> [INSTRUCTIONS FOR THE TASK] Would you reproduce exactly the lines below from the one holding "- t (comes before" through the one holding "- For a gripper, high", inclusive, and no others?

** THE DATA follows **

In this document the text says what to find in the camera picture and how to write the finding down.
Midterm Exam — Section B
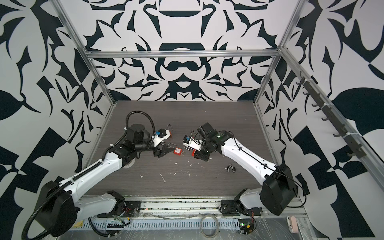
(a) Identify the red padlock with white label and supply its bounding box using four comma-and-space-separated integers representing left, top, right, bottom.
168, 143, 183, 156

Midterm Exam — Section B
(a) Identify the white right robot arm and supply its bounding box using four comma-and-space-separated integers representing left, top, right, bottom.
183, 123, 300, 216

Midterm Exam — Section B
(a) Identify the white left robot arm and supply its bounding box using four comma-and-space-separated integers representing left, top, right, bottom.
21, 111, 172, 240

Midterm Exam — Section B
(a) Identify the bunch of keys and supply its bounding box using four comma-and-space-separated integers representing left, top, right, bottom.
225, 164, 236, 173

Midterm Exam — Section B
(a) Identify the roll of clear tape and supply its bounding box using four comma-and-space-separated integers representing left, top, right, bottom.
123, 159, 136, 169

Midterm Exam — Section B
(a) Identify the green lit circuit board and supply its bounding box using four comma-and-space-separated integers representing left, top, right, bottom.
239, 218, 257, 236

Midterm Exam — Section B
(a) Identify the yellow connector block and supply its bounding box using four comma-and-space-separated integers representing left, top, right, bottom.
72, 221, 84, 228

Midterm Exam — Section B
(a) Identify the pink white device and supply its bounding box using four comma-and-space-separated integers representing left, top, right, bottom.
286, 216, 299, 234

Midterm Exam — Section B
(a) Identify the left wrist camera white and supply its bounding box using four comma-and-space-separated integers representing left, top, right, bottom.
153, 129, 171, 147

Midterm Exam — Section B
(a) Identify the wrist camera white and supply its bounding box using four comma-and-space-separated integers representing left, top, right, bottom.
153, 129, 171, 147
183, 135, 202, 151

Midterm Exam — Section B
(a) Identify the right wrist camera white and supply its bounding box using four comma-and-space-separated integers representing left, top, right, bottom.
183, 135, 202, 151

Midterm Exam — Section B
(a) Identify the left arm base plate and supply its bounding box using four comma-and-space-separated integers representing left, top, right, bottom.
97, 201, 142, 218

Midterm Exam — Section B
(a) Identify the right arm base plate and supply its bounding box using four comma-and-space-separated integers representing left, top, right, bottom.
219, 200, 263, 217

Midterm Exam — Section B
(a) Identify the white perforated cable duct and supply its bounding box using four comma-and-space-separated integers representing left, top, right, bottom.
93, 217, 239, 231

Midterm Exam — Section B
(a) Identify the coiled clear cable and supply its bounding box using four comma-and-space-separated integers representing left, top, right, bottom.
199, 212, 220, 239

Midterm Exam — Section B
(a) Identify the black hook rail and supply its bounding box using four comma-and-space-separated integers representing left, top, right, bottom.
298, 73, 367, 159

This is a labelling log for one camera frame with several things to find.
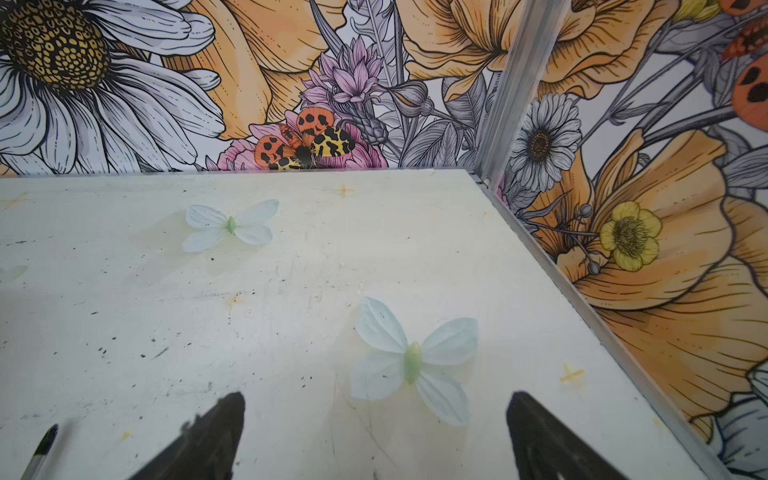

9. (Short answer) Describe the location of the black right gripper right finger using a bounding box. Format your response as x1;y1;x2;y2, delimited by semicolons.
506;391;626;480

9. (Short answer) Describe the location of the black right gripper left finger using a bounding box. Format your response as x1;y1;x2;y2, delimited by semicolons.
130;392;246;480

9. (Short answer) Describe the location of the black handled screwdriver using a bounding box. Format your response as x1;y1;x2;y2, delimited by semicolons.
21;424;59;480

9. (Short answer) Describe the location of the aluminium table edge rail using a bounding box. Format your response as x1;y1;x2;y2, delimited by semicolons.
469;173;731;479

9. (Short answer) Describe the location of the aluminium corner post right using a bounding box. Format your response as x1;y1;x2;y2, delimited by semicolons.
475;0;570;193

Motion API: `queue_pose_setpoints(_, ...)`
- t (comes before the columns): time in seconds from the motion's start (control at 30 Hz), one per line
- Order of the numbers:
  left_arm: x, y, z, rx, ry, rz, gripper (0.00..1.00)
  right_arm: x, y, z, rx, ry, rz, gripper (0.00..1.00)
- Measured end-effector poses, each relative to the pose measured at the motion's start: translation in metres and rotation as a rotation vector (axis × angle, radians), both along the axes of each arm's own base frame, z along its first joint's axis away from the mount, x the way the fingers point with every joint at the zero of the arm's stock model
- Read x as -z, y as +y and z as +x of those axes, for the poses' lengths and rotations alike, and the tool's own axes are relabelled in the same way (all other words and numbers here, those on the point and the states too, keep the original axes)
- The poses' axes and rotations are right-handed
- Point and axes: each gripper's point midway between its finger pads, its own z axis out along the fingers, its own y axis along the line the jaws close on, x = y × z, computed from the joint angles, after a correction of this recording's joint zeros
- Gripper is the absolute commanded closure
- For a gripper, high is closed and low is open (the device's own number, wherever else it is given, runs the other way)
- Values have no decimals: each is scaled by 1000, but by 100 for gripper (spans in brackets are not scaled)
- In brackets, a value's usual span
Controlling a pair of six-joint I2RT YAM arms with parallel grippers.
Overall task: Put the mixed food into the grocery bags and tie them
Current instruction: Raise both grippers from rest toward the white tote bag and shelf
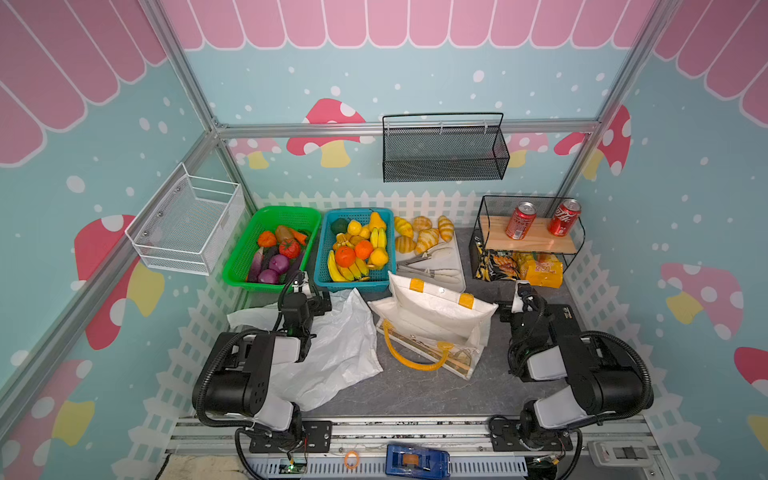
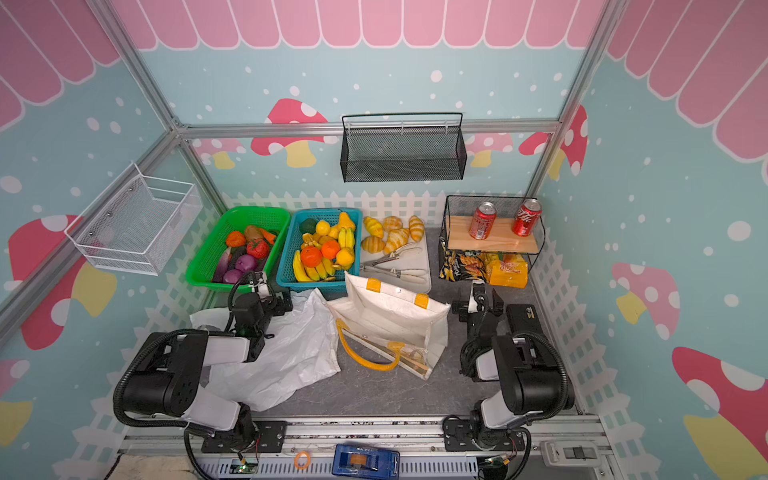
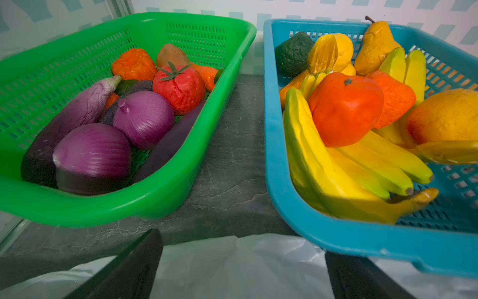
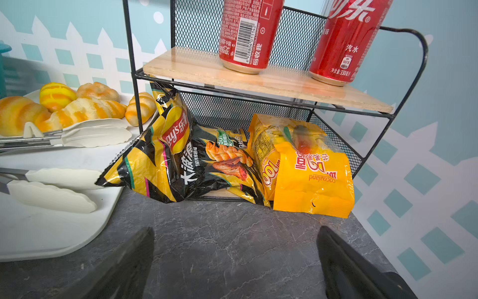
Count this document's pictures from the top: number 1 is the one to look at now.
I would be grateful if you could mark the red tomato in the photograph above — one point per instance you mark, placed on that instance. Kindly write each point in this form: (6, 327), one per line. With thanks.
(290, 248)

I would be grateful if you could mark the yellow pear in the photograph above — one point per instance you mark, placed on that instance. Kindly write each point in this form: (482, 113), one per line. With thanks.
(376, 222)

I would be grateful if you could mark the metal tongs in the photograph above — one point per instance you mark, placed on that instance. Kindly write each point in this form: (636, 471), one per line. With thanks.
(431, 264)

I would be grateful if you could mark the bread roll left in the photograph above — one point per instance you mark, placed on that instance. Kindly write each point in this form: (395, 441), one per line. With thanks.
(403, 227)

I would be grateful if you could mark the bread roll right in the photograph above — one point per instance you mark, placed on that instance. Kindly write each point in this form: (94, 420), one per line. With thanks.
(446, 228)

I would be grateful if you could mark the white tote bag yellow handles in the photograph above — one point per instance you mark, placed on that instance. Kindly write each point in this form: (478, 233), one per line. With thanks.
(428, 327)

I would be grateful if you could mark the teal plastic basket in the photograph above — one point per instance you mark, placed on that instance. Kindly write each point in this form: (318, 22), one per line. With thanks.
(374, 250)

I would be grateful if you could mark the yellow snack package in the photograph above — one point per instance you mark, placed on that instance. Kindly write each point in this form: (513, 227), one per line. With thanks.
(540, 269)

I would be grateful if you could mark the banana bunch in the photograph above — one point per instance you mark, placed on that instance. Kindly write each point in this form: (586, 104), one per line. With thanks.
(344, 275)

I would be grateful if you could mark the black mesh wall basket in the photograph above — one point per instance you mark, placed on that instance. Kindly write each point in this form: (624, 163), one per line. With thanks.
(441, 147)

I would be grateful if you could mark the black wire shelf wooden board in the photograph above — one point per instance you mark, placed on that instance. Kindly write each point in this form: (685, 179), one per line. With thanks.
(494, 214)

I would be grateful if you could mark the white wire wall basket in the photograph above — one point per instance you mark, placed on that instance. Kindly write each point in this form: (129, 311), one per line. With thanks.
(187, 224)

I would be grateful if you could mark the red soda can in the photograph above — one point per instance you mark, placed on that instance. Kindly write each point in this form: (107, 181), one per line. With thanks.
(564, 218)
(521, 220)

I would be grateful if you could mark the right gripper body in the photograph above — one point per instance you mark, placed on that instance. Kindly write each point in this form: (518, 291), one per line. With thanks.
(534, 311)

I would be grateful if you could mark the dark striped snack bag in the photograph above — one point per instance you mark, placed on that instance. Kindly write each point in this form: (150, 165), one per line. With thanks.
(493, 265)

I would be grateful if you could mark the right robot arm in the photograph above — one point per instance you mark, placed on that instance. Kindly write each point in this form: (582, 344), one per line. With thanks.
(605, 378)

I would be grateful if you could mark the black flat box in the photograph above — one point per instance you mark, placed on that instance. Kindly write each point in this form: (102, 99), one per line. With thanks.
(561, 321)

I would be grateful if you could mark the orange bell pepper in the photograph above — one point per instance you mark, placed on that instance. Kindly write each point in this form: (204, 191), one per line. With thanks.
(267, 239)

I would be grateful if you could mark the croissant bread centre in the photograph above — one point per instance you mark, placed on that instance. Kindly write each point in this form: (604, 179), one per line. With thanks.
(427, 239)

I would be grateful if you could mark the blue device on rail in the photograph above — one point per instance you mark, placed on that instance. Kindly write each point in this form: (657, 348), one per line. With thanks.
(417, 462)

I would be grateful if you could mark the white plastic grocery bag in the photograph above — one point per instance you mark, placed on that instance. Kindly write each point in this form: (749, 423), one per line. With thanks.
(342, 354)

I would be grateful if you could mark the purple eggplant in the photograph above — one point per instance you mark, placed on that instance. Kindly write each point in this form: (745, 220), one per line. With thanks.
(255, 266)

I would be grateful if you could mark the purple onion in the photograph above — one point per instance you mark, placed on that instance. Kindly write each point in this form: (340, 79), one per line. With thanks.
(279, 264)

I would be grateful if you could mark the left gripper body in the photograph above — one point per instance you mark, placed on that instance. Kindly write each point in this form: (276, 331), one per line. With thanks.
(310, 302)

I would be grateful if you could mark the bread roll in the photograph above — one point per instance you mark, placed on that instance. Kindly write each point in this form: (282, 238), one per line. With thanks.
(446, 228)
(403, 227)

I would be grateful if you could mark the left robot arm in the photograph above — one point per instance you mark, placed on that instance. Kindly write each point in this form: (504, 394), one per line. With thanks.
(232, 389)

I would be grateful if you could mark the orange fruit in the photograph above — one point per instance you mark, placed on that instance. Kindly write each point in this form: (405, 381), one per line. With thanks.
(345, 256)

** End of THE DATA **

> [EXERCISE ANSWER]
- t (comes before the columns): time in seconds from the motion's start (control at 30 Hz), one per line
- Order of the numbers:
  left_arm: x, y, z, rx, ry, rz, gripper (0.00..1.00)
  right_arm: x, y, z, rx, ry, rz, gripper (0.00..1.00)
- Measured end-effector poses, each relative to the pose measured at the motion's start: translation in metres and rotation as a rotation vector (axis × angle, radians), both along the axes of each arm's own base frame, z along its first joint's axis away from the mount, x the way the fingers point with every joint at the zero of the arm's stock model
- Read x as -z, y as +y and z as +x of those axes, for the poses' lengths and rotations alike, and the tool's own axes are relabelled in the same way (all other words and numbers here, those on the point and the states too, keep the original axes)
- The poses' axes and rotations are right-handed
- Point and axes: each gripper's point midway between its finger pads, its own z axis out along the fingers, its own y axis along the line the jaws close on, x = y × z, computed from the joint angles, after a correction of this recording's joint zeros
- Gripper is the absolute commanded closure
- For a gripper, high is closed and low is open (the device's own number, wherever else it is given, runs the other way)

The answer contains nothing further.